To quickly recap what we already know, with the base ten system, we may have a number, say 6789, and within this number we know that the digit 9 represents units, the digit 8 represents tens, the digit 7 represents hundreds and the digit 6 represents thousands – and we spend considerable time teaching pupils such fundamental understanding of place value i.e. that it is the column in which the digit appears which determines the value it represents. This principle of place value is exactly the same in binary with the only difference being the value of the columns.
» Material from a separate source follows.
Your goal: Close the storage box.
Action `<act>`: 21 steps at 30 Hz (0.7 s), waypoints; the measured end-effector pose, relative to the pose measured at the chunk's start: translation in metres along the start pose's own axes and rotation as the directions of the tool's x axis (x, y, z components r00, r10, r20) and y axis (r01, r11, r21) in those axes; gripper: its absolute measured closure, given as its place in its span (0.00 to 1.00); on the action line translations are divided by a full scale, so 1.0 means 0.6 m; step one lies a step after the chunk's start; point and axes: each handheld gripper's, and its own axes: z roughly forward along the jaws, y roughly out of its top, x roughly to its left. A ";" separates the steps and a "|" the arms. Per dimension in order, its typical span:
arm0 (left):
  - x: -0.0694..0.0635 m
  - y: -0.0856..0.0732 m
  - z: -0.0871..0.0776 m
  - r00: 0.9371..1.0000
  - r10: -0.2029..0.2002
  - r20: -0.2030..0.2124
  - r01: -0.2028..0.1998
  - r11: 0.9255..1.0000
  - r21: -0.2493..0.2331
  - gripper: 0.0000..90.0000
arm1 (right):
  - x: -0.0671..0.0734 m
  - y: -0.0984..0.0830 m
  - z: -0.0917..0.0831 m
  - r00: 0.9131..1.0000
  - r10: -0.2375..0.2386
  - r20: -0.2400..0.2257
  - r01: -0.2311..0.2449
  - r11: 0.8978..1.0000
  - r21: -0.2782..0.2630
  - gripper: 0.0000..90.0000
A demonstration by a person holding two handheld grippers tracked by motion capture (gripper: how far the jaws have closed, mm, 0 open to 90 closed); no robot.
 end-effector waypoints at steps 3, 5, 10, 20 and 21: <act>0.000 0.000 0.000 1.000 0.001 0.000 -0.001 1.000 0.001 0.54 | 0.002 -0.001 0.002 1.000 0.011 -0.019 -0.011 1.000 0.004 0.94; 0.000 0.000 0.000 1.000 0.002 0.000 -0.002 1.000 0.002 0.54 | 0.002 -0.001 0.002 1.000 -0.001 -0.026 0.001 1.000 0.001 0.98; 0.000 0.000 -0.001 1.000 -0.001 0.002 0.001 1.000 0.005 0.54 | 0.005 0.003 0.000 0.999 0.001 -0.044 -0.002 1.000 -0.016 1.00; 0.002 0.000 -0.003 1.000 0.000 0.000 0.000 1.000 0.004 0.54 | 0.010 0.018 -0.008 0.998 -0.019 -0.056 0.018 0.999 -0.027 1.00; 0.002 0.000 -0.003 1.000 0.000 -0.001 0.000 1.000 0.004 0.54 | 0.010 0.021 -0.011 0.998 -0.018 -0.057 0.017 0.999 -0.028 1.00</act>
In binary we do not have each column value increasing in multiple of ten (units, tens, hundreds etc) rather they increase as follows:
128s 64s 32s 16s 8s 4s 2s 1s
Let me provide a binary number to illustrate this:
1 1 0 1
As mentioned, the binary number above is made up of only 2 digits: 0s and 1s. To read this number we need to reference back to what each of these 0s and 1s represents.
The 1 in the first column from the right represents 1s (So we have 1 lot of 1 which equals 1)
The 0 in the second column from the right represents 2s (So we have 0 lots of 2 which equals 0)
The 1 in the third column from the right represents 4s (So we have 1 lot of 4 which equals 4)
The 1 in the forth column from the right represents 8s (So we have 1 lot of 8 which equals 8)
So altogether we have 1 + 0 + 4 + 8 = 13. So this is the binary representation of the number 13.
Here is a table with the numbers 10 – 15 in binary to provide further examples of reading binary.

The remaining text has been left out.